**What is required**
Scan the data below and copy each line where "oven" occurs.

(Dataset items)
= Beginning of Section =
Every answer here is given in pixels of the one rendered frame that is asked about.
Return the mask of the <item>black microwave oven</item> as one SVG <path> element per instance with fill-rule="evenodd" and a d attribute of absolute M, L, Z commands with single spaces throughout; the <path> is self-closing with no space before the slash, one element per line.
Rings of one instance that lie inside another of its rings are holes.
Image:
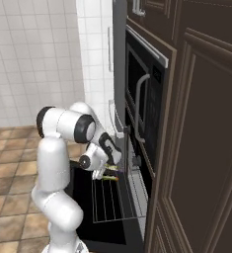
<path fill-rule="evenodd" d="M 139 135 L 152 167 L 155 166 L 163 84 L 169 59 L 130 26 L 125 31 L 125 98 L 135 116 L 136 84 L 140 77 L 150 78 L 141 85 Z"/>

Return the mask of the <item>built-in oven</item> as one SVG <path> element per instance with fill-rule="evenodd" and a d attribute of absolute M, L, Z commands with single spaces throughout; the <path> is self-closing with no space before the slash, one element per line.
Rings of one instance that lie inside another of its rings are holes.
<path fill-rule="evenodd" d="M 133 216 L 137 218 L 141 236 L 144 237 L 148 207 L 148 194 L 144 185 L 143 176 L 141 174 L 140 158 L 135 154 L 131 140 L 128 141 L 126 154 L 126 174 L 133 199 Z"/>

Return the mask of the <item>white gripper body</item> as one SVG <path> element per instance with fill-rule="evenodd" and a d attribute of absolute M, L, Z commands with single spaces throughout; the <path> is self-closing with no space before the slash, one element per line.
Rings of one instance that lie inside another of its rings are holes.
<path fill-rule="evenodd" d="M 101 180 L 106 171 L 106 165 L 104 163 L 95 164 L 93 166 L 92 179 Z"/>

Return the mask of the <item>grey fridge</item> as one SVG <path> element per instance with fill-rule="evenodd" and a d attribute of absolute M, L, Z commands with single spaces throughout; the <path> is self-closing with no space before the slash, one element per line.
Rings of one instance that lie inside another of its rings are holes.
= End of Section =
**Response for this exercise**
Return the mask of the <item>black microwave oven</item> as one SVG <path> element per instance with fill-rule="evenodd" and a d attribute of absolute M, L, Z commands with single spaces throughout; the <path> is self-closing with no space before the slash, one element per line.
Return the mask of the <item>built-in oven</item> as one SVG <path> element per instance with fill-rule="evenodd" and a d attribute of absolute M, L, Z commands with single spaces throughout; the <path> is self-closing with no space before the slash, one element per line.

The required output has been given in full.